Problem to solve: Go to the line below that has "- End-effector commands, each", print it and each line after it exactly, and stop after the line that has "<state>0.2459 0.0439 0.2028"; leave out pictures.

▽

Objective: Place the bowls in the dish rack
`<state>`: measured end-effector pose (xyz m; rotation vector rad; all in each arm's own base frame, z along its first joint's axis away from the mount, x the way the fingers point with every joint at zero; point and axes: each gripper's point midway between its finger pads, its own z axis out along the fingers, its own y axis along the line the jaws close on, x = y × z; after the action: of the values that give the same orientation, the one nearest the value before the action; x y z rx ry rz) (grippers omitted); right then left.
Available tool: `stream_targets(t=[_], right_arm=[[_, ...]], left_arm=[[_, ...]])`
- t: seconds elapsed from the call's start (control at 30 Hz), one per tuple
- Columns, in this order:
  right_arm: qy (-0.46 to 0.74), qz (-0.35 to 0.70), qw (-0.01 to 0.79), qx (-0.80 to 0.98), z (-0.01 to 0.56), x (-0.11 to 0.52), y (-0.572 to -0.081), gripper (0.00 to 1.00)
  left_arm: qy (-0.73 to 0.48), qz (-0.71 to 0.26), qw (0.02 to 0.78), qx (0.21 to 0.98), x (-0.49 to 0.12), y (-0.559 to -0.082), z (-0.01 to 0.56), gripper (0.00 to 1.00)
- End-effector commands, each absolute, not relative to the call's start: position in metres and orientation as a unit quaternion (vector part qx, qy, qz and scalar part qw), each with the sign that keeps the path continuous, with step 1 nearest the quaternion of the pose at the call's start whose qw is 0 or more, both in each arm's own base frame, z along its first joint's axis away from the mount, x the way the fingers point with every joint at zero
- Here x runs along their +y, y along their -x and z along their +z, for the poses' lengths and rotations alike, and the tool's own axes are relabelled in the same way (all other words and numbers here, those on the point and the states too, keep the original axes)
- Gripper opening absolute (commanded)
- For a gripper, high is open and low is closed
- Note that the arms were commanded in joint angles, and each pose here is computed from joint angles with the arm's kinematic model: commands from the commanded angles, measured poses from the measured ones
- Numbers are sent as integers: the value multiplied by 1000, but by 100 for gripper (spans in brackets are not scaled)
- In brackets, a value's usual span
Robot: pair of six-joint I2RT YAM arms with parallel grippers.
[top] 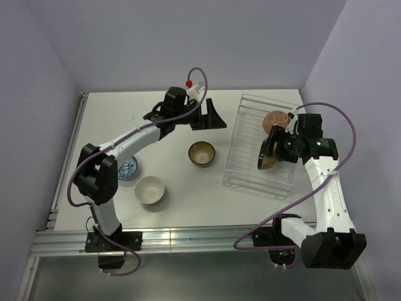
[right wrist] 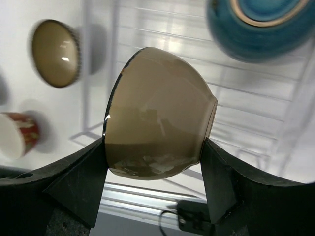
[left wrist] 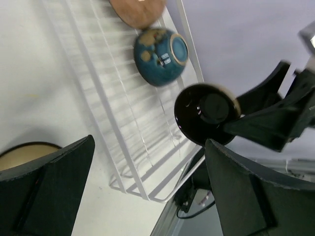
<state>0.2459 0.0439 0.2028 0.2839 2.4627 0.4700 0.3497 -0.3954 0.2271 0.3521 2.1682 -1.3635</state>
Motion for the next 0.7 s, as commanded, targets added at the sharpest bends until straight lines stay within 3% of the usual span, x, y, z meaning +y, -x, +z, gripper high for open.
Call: stream_targets(t=[0.0, 0.37, 0.67], right_arm=[[-82, 100, 317, 940, 207, 21, -254, 0], [-41, -39, 292, 955, 182, -2, -256, 0], [32, -139, 241, 960, 157, -6, -255, 0]], left_arm=[[-111, -478, 320, 810, -360, -372, 261, 99], [-39, -393, 385, 834, -276, -419, 272, 99], [-21, -366, 389, 845, -260, -424, 268, 100]])
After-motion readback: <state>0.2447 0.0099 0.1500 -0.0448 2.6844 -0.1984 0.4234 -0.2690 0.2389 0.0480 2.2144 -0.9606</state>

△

Solved problem:
- End-effector commands, each absolute, not relative to the call's start: position in metres and orientation as a unit quaternion (vector part qx, qy, qz and scalar part qw), each with the sign that keeps the path continuous, with step 1 nearest the quaternion of the pose at the call's start whose qw is 0 or more, both in each arm's own base frame, z along its first joint's axis away from the mount, x the way the fingers point with every joint at zero
- Here x runs along their +y, y along their -x and z along their +z, for the poses' lengths and rotations alike, and the tool's own axes are relabelled in the same way (all other words and numbers here, those on the point and the states too, keep the original axes)
- Gripper opening absolute (commanded)
- For a gripper, high is open and low is closed
- Note that the arms were commanded in joint angles, and each pose here is computed from joint angles with the arm's kinematic model: commands from the commanded angles, measured poses from the measured ones
- Numbers are sent as integers: the value multiplied by 1000, but by 100 for gripper (spans in brackets are not scaled)
- In brackets, a value's usual span
Robot: pair of six-joint I2RT YAM arms with parallel grippers.
[top] 
[right wrist] 
[left wrist] 
<state>0.2459 0.0439 0.2028 0.2839 2.4627 0.4700 0.3497 -0.3954 0.2271 0.3521 2.1682 -1.3635</state>

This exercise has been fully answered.